# [What the exercise asks]
Wherever the line with "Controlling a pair" sits in the listing below, transcribe from it up to and including the line with "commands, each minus", exactly, and leave the remaining lines out.

# [Stored data]
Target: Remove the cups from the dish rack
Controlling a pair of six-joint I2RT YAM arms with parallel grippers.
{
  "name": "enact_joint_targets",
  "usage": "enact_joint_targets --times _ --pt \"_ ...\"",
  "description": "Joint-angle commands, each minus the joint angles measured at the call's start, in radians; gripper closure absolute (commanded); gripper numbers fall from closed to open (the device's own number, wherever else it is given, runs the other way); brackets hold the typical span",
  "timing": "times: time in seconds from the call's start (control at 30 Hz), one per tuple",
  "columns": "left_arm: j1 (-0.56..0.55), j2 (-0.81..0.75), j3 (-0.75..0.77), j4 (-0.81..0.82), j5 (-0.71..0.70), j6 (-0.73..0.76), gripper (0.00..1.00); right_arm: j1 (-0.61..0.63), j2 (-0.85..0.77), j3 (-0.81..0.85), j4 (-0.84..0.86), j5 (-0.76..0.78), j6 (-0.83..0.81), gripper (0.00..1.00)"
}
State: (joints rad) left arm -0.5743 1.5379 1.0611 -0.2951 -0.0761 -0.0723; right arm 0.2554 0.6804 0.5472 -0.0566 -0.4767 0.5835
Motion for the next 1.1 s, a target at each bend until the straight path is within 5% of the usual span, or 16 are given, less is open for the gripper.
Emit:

# [Result of the exercise]
Controlling a pair of six-joint I2RT YAM arms with parallel grippers.
{
  "name": "enact_joint_targets",
  "usage": "enact_joint_targets --times _ --pt \"_ ...\"",
  "description": "Joint-angle commands, each minus the joint angles measured at the call's start, in radians; gripper closure absolute (commanded); gripper numbers fall from closed to open (the device's own number, wherever else it is given, runs the other way); brackets hold the typical span",

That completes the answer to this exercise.